Aim of the task » Please filter the listing below and copy out the lines that hold "document".

Entries supplied »

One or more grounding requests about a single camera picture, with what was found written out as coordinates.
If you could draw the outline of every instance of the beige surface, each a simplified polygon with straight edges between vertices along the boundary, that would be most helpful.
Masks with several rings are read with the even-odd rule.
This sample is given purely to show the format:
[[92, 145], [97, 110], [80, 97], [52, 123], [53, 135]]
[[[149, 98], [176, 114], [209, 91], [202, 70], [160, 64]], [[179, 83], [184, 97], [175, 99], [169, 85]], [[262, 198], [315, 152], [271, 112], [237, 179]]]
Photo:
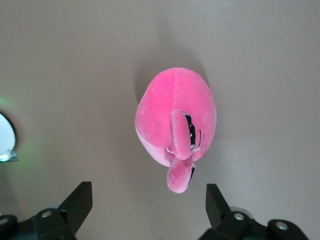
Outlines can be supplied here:
[[[158, 72], [204, 76], [213, 145], [182, 195], [134, 116]], [[206, 183], [262, 224], [319, 237], [320, 2], [0, 0], [0, 111], [19, 162], [0, 164], [0, 211], [20, 220], [92, 181], [80, 240], [196, 240]]]

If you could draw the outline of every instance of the black plastic part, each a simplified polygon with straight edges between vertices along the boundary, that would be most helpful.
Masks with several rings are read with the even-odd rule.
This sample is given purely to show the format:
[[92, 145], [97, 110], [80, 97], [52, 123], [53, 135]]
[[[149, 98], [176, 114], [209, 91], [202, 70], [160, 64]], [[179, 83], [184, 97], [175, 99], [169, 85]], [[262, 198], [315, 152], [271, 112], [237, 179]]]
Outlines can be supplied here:
[[[280, 229], [277, 223], [284, 223], [287, 229]], [[286, 220], [273, 219], [268, 223], [268, 229], [275, 240], [308, 240], [307, 236], [294, 223]]]
[[0, 216], [0, 240], [75, 240], [92, 205], [92, 184], [82, 182], [58, 209], [42, 210], [19, 223], [13, 215]]
[[231, 212], [228, 203], [216, 184], [206, 185], [205, 210], [213, 229]]
[[241, 240], [249, 231], [251, 219], [242, 212], [232, 211], [223, 218], [216, 230], [234, 240]]
[[266, 227], [243, 212], [231, 212], [215, 184], [207, 185], [205, 208], [212, 228], [199, 240], [308, 240], [292, 222], [275, 219]]
[[0, 239], [5, 239], [13, 235], [18, 228], [18, 220], [13, 215], [0, 216]]
[[73, 234], [76, 234], [92, 206], [92, 184], [89, 181], [83, 181], [58, 207], [58, 210]]
[[33, 225], [39, 240], [76, 240], [57, 209], [40, 211], [33, 217]]

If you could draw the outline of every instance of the white round object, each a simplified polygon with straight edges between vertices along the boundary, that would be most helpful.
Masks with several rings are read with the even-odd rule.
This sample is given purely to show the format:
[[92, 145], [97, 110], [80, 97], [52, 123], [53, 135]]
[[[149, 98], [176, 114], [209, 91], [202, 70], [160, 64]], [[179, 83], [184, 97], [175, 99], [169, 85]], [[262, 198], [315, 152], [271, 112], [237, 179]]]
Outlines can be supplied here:
[[0, 113], [0, 162], [10, 159], [16, 144], [16, 135], [10, 122]]

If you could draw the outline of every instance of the green light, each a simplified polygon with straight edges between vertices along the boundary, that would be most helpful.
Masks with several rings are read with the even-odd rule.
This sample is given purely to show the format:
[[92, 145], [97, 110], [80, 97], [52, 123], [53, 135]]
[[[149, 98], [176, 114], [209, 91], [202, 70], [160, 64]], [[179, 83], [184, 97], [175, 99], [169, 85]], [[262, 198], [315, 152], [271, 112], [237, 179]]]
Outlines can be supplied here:
[[4, 154], [0, 156], [0, 162], [6, 162], [9, 159], [9, 155], [8, 154]]
[[12, 103], [11, 100], [0, 97], [0, 106], [7, 106]]

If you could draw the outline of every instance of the pink fabric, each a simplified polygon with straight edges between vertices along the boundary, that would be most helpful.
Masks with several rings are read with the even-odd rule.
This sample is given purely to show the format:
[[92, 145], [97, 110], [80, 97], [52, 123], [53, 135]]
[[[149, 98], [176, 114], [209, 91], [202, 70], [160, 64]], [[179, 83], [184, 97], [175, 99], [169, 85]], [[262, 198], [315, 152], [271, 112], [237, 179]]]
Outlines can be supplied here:
[[171, 112], [170, 123], [172, 151], [178, 159], [186, 160], [192, 155], [186, 116], [181, 110], [175, 109]]
[[135, 129], [149, 154], [169, 167], [167, 184], [173, 192], [187, 189], [193, 162], [210, 147], [216, 121], [212, 93], [196, 72], [170, 68], [149, 84], [136, 111]]

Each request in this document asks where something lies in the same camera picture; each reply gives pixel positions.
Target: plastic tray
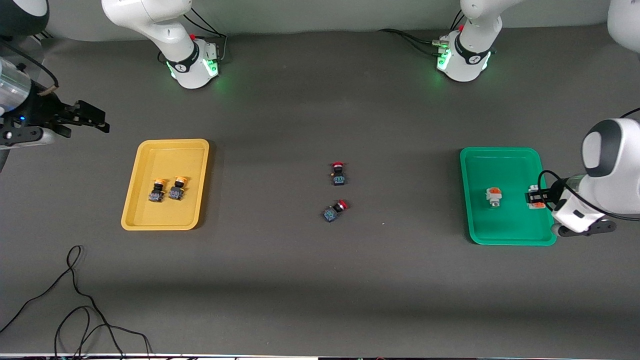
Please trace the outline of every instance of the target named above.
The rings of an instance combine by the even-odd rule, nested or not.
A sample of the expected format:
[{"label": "plastic tray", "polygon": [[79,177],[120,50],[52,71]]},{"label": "plastic tray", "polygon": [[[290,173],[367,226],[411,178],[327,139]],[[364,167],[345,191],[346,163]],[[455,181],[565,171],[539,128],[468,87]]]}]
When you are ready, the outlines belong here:
[{"label": "plastic tray", "polygon": [[[531,210],[525,192],[538,180],[542,164],[528,147],[467,147],[460,152],[469,234],[481,245],[549,246],[554,221],[547,209]],[[499,208],[491,208],[486,189],[502,190]]]},{"label": "plastic tray", "polygon": [[[190,230],[200,217],[209,157],[203,139],[147,140],[140,144],[121,224],[125,230]],[[187,178],[182,200],[169,199],[176,176]],[[164,200],[151,202],[154,179],[166,181]]]}]

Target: gray table
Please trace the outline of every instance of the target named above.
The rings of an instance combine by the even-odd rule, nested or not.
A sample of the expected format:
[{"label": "gray table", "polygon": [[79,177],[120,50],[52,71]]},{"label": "gray table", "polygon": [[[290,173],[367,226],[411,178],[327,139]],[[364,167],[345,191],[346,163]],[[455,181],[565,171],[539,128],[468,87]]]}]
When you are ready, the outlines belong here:
[{"label": "gray table", "polygon": [[[189,91],[151,42],[51,42],[59,96],[105,110],[112,132],[75,128],[11,153],[1,322],[83,244],[81,288],[156,352],[637,359],[640,226],[551,247],[473,245],[458,153],[528,146],[546,168],[580,172],[588,129],[640,104],[640,63],[605,26],[509,29],[496,45],[487,71],[459,84],[387,33],[238,36],[221,77]],[[120,227],[136,148],[156,138],[218,148],[198,229]],[[347,186],[330,185],[333,161],[347,163]],[[319,214],[339,198],[353,208],[328,225]],[[84,303],[65,279],[0,351],[51,352]],[[68,350],[82,326],[64,328]],[[92,351],[114,349],[103,333]]]}]

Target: green tray
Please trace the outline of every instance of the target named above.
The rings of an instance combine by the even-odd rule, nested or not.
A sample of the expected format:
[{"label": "green tray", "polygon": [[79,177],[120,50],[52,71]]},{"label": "green tray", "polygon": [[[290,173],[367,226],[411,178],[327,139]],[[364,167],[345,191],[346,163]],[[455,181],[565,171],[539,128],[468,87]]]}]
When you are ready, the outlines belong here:
[{"label": "green tray", "polygon": [[[471,238],[481,245],[549,246],[556,242],[547,209],[531,210],[525,192],[542,171],[540,156],[528,147],[467,147],[460,152]],[[502,190],[491,208],[486,189]]]}]

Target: yellow tray
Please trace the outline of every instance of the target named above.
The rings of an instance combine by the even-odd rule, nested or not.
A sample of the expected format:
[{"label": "yellow tray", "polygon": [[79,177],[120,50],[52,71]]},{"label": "yellow tray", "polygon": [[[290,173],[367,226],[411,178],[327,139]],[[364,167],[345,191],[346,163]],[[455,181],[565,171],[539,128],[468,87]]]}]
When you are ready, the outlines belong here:
[{"label": "yellow tray", "polygon": [[[190,230],[198,223],[207,172],[204,139],[147,140],[140,144],[120,223],[125,230]],[[182,200],[169,199],[176,176],[187,178]],[[151,202],[154,179],[164,179],[164,200]]]}]

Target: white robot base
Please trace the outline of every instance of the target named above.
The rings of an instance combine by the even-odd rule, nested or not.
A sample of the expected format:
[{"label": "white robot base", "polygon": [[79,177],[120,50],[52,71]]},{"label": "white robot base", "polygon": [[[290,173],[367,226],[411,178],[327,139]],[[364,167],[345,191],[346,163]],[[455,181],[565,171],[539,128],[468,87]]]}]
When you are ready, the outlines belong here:
[{"label": "white robot base", "polygon": [[183,88],[197,89],[205,86],[211,79],[218,76],[218,50],[216,44],[210,44],[202,39],[195,39],[198,46],[198,58],[189,69],[166,62],[171,76]]},{"label": "white robot base", "polygon": [[454,45],[455,39],[459,34],[460,32],[458,30],[454,30],[440,37],[441,42],[449,42],[449,47],[440,50],[441,53],[436,63],[436,69],[444,72],[455,81],[466,83],[477,78],[480,72],[486,69],[491,52],[484,58],[478,56],[479,59],[477,63],[472,65],[468,64],[464,56],[456,50],[456,46]]}]

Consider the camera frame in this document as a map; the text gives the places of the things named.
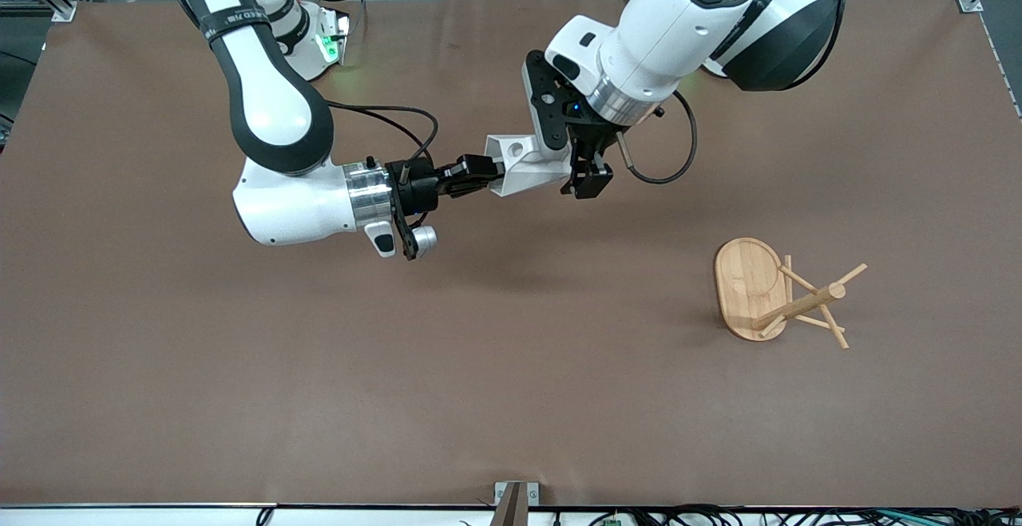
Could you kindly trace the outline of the brown table cover sheet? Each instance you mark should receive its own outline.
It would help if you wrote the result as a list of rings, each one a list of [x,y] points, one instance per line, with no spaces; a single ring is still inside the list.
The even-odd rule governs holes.
[[[850,0],[807,85],[685,85],[699,152],[442,201],[438,245],[264,247],[172,3],[52,27],[0,155],[0,504],[1022,505],[1022,119],[953,0]],[[723,322],[763,241],[822,327]]]

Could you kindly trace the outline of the wooden cup rack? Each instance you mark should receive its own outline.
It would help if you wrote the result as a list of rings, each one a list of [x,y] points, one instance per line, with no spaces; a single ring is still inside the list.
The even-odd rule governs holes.
[[[748,342],[781,336],[789,322],[828,330],[841,349],[849,349],[846,329],[829,308],[847,294],[847,283],[868,269],[860,264],[827,285],[817,287],[796,274],[790,256],[781,257],[766,243],[741,236],[724,243],[713,261],[719,312],[726,328]]]

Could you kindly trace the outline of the white faceted cup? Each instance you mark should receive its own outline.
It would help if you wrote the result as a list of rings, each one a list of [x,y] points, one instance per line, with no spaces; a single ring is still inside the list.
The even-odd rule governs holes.
[[[538,136],[487,136],[483,155],[503,168],[501,176],[487,183],[497,196],[564,184],[572,173],[572,147],[552,150]]]

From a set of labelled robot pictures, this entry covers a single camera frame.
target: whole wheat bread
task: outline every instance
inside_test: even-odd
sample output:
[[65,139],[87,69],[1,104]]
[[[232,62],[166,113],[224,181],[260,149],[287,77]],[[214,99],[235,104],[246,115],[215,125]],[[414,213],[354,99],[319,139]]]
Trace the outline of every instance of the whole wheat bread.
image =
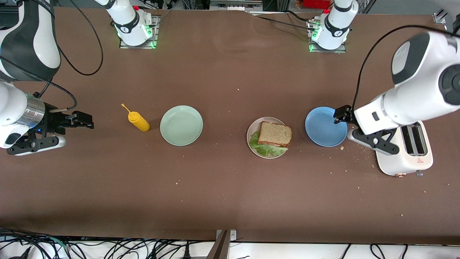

Exercise output »
Each request in this document asks where something lies in the same camera picture; each reply gives pixel positions.
Consider the camera frame in this document as a map; the text gives the places of the things named.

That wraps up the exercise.